- _PROBLEM_: Please copy every record below exactly, but leave the pictures out.

....................

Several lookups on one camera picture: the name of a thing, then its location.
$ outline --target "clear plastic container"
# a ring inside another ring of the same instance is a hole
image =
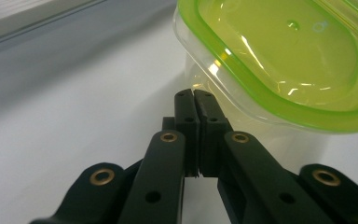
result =
[[[358,132],[358,1],[179,0],[174,29],[239,129]]]

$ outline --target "green lid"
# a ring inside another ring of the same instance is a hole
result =
[[[179,13],[259,105],[358,132],[358,1],[179,0]]]

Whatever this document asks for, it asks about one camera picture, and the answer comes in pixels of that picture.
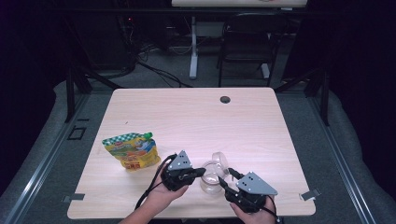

....................

- _EXERCISE SOLUTION_:
Several lookups on one camera picture: the name of a thing, then its location.
$ outline --target "clear plastic container"
# a ring inside another ring of the same instance is a hole
image =
result =
[[[358,132],[358,1],[179,0],[174,29],[239,129]]]

$ outline --target "green lid"
# a ring inside another ring of the same instance is a hole
result =
[[[179,13],[259,105],[358,132],[358,1],[179,0]]]

Whatever this document asks for, it asks about one camera picture, and the answer comes in pixels of that picture.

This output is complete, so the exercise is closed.